Antik Çağ’da başlayan ve son bin yılda yoğunlaşan
Türk–İran ilişkisi, her iki kültüre de o denli çok şey katmıştır ki, bu
kültürler arasına etnik bir sınır çizmek neredeyse olanaksız duruma gelmiştir.
Birlikteliğin
Düzeyi
Türk–İran
ilişkilerindeki iç içe geçmişliği ve kaynaşma yoğunluğunu gösteren, çok sayıda
bilgi ve örnek vardır; bir başka deyişle, İran tarihinin kendisi bu örneklerin
tarihi gibidir. Prof.Günaltay’ın Ön Turanlılar ya da Proto–İranlılar
adını verdiği Medler, Hint-İranlılar’ın İran yaylasına
gelmelerinden önce, “eski soydaşları” Elamlılar’ın
yaşadığı bölgelere dek yerleşmişlerdi.5
M.Ö.9.yüzyılda
Kuzey Zagroslar’da yaşayan halkın tümü, Asurlular’ın Hanasuruka adını verdiği başbuğun
yönetiminde yaşayan Türklerdi.

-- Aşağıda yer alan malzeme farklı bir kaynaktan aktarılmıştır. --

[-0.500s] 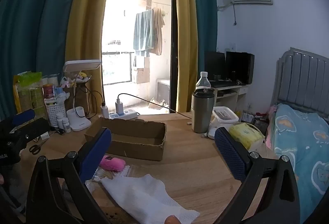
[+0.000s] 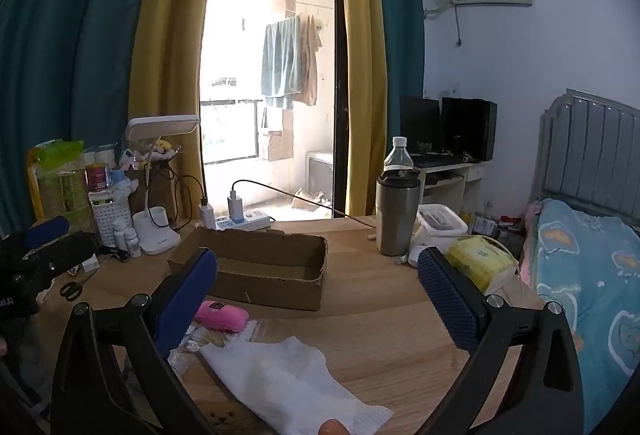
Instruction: Organize soft objects
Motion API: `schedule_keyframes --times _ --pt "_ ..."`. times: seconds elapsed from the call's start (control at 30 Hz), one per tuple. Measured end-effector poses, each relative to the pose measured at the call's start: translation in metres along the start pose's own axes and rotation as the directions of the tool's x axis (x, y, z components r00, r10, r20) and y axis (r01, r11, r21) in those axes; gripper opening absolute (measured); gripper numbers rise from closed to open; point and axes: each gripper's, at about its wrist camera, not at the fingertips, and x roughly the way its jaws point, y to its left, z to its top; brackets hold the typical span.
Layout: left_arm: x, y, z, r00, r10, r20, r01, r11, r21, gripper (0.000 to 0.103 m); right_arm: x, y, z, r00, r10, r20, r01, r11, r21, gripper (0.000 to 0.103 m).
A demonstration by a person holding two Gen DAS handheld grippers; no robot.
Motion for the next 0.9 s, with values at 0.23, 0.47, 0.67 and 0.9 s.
schedule_keyframes --times 0.23,0.47,0.67,0.9 --pt "-0.0031 -0.0006 -0.0003 1.000 0.008 0.007 -0.008 1.000 0.002 0.102 -0.0028 0.0009 0.0013 1.000 0.003 -0.003 -0.003 1.000 -0.001 0.102" --pt "-0.0037 -0.0010 -0.0004 1.000 0.006 0.005 -0.006 1.000 -0.001 0.102 -0.0039 0.0003 0.0020 1.000 0.005 -0.005 -0.005 1.000 -0.001 0.102" --pt "-0.0039 -0.0011 -0.0010 1.000 0.003 -0.001 -0.003 1.000 -0.008 0.102 -0.0039 0.0013 0.0023 1.000 0.005 -0.006 -0.005 1.000 0.000 0.102" --pt "-0.0040 -0.0010 -0.0009 1.000 0.003 0.000 -0.003 1.000 -0.009 0.102 -0.0042 0.0010 0.0023 1.000 0.006 -0.005 -0.006 1.000 0.000 0.102"
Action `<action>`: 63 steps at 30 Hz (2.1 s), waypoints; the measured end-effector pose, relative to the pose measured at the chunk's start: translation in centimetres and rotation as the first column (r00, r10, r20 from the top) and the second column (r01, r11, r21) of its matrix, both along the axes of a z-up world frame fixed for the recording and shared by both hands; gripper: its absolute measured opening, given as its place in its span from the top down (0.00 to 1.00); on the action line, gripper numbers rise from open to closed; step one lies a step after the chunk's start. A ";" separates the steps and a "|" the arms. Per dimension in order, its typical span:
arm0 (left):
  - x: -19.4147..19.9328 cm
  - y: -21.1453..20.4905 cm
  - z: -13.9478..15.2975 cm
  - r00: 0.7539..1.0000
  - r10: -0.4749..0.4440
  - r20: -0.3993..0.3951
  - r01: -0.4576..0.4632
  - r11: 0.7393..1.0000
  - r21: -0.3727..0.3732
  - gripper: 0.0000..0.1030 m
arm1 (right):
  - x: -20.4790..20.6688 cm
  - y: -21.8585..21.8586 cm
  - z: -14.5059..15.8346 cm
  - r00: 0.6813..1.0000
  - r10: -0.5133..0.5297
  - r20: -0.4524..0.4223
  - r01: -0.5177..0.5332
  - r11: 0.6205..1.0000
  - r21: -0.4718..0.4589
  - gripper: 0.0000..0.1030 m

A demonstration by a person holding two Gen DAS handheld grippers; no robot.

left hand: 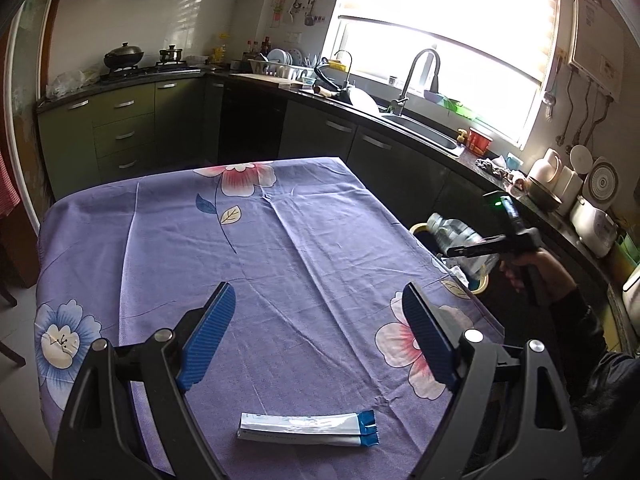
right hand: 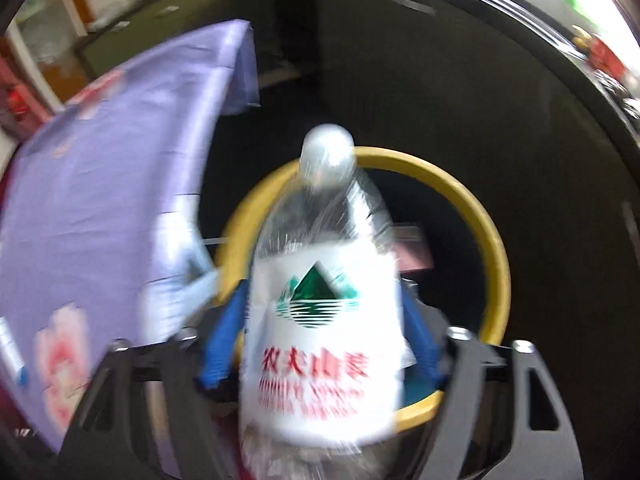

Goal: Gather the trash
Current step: 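Carry the water bottle over the bin and open the right gripper, then grasp the white-and-blue toothpaste tube with the left gripper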

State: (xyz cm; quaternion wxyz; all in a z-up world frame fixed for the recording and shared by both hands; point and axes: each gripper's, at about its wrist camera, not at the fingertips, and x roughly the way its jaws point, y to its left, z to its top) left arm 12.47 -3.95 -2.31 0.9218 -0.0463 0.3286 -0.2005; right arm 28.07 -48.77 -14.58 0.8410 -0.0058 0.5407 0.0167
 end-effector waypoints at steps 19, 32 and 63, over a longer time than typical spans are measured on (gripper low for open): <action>-0.5 0.3 -2.1 0.979 -0.200 -0.045 0.201 0.980 0.005 0.21 | -12.5 2.9 4.6 0.974 -0.081 0.210 0.050 0.987 0.151 0.16; -1.1 -2.1 -6.8 0.662 -0.704 -0.258 0.750 0.624 0.220 0.21 | -14.2 6.7 5.4 0.979 -0.061 0.194 0.028 0.985 0.171 0.14; -1.8 -3.6 -11.8 0.624 -0.684 -0.379 0.781 0.522 0.344 0.67 | -14.0 8.9 5.0 0.991 -0.004 0.133 -0.026 0.974 0.223 0.14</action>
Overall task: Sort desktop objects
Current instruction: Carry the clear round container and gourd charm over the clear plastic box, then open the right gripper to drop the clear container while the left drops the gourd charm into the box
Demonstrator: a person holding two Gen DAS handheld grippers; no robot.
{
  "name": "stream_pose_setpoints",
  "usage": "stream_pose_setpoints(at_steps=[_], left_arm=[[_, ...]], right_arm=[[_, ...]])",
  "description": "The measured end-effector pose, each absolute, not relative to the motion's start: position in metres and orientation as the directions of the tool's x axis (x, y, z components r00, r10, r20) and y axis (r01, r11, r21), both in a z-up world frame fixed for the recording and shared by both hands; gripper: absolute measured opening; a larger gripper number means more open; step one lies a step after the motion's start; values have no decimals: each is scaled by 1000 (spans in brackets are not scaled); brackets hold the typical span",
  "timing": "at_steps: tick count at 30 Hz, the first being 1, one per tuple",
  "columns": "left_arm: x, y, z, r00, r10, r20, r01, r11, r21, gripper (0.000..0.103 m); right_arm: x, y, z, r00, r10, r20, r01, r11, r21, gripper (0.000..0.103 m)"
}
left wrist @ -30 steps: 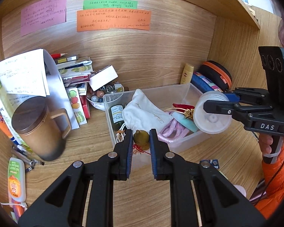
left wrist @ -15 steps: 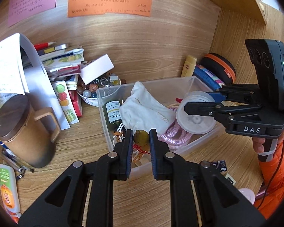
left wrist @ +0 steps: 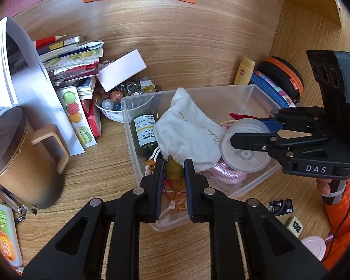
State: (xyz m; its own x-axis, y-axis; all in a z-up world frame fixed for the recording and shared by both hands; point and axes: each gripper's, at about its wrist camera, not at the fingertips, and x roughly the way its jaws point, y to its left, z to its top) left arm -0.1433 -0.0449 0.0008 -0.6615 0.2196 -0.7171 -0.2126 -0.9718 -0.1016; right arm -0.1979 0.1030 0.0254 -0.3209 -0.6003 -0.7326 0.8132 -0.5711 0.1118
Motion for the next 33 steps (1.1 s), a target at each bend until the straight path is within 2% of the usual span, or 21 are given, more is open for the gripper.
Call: stream_pose_setpoints(at_steps=[7,11,13,14,15,20,23,25,28,31,33], left_arm=[[-146,-40,-1,-656,211,-725,-212,-973,-92,17],[-146,-41,0,-651,217,-727,-203,-973,-109,27],[-144,-39,4,-660,215,-720,-201,-974,-106,40],[-141,-38,6,-674,204,-710,-195,-976,-96,50],[-139,-37,8,-681,202,-704,-195,-976,-92,54],[-132,-35,15,-698,186,-691,-184,-980,-78,64],[-128,-38,19,-694,204,-691,-178,-978,-110,66],[-125,-38,21,-699,200,-686,-168,-979,-114,71],[-118,-36,26,-717,168,-676,-148,-985,-88,77],[-110,-36,31,-728,154,-668,-132,-988,-83,87],[-106,-38,35,-739,147,-657,-119,-989,-88,93]], right_arm=[[-198,101,25,-330,-598,-730,811,-575,105,27],[-198,101,25,-333,-592,-734,813,-575,94,28],[-198,99,23,-334,-576,-746,812,-577,83,40],[-198,98,23,-338,-571,-748,810,-581,77,44],[-198,98,23,-345,-570,-746,809,-584,72,48],[-193,97,29,-364,-570,-737,813,-580,46,52],[-192,99,33,-376,-570,-731,812,-582,37,58],[-190,98,35,-379,-565,-732,813,-581,28,69],[-187,98,38,-388,-560,-732,812,-583,15,75],[-184,99,42,-396,-561,-727,810,-586,12,84],[-182,100,45,-389,-570,-723,812,-583,23,85]])
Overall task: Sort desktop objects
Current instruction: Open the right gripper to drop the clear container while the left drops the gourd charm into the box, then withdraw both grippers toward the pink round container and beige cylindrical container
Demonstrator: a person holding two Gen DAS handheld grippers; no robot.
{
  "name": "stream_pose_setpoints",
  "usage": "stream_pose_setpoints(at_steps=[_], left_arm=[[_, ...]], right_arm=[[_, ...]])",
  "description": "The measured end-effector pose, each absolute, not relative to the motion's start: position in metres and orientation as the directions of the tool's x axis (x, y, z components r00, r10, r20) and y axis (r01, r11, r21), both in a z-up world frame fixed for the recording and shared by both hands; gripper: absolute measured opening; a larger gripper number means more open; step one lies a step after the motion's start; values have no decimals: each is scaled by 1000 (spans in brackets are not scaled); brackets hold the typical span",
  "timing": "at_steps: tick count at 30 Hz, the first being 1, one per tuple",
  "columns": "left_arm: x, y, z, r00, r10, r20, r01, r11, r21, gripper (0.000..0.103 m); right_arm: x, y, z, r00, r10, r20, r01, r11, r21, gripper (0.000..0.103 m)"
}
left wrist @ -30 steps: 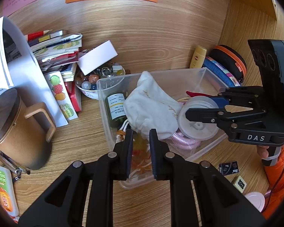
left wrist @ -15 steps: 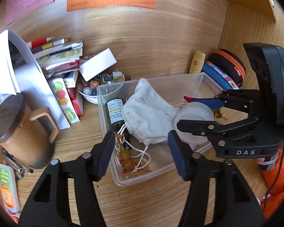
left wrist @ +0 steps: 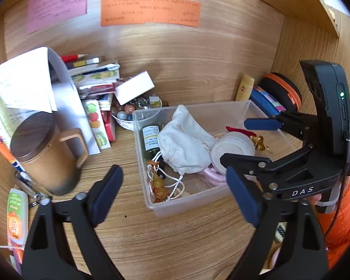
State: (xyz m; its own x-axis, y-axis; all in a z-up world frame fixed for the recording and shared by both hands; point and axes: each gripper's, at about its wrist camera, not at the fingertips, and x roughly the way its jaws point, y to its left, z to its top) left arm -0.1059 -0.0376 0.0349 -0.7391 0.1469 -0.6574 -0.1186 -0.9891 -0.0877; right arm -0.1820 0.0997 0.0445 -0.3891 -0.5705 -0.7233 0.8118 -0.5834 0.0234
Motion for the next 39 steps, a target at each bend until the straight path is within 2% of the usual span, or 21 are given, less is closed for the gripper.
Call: stream_pose_setpoints(at_steps=[12,25,39], left_arm=[[-75,-46,44,-757,120,-642,-35,-989,-143,96],[-33,-25,41,-779,46,-625,10,-996,-85,97],[13,11,26,-787,55,-615,-1,-996,-89,98]], right_arm=[[-159,120,60,-417,-566,-711,798,-603,12,87],[-125,170,53,-461,-557,-691,759,-651,19,87],[-78,217,39,-495,-552,-671,730,-683,23,87]])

Bu halk, “Sümerler
ve Sakalar gibi Ural-Altay bölgesinden gelen, dilleri bitişken”, aynı
soydan insanlardı. Bu soy, “Türkler’in
aslı olan Ön-Turanlılar denilen Alp tipi bir soydu”.6
Dil bilimci J.De
Morgan’a göre, resmi dilin Farsça olduğu Pers İmparatorluğu döneminde bile; “tüm Susyon ovasında ve Güneybatı dağlarında, bir Turan lehçesi olan
Anzan dili” kullanılıyordu.7 İnsanbilimci (antropolog) Alfred Mori’ye göre, Partlar, “Orta Asya’daki Atrek Havzası’ndan, M.Ö.3. yüzyılda İran’a gelen Türk
koluna bağlı Turan kabileleriydi”.8
İslamiyet Sonrası
Türk-İran ilişkileri, her iki ulusun Müslümanlığı kabul etmesinden sonra etkisini giderek arttırdı ve çatışma içeren değişik bir boyut kazanarak daha da yoğunlaştı. Emevi yıkımının her iki ulusa verdiği çok yönlü zarar, 9.yüzyıldan sonra ard arda kurulan Türk devletlerinin yürüttüğü politikalarla, İran'da kısa sürede giderildi.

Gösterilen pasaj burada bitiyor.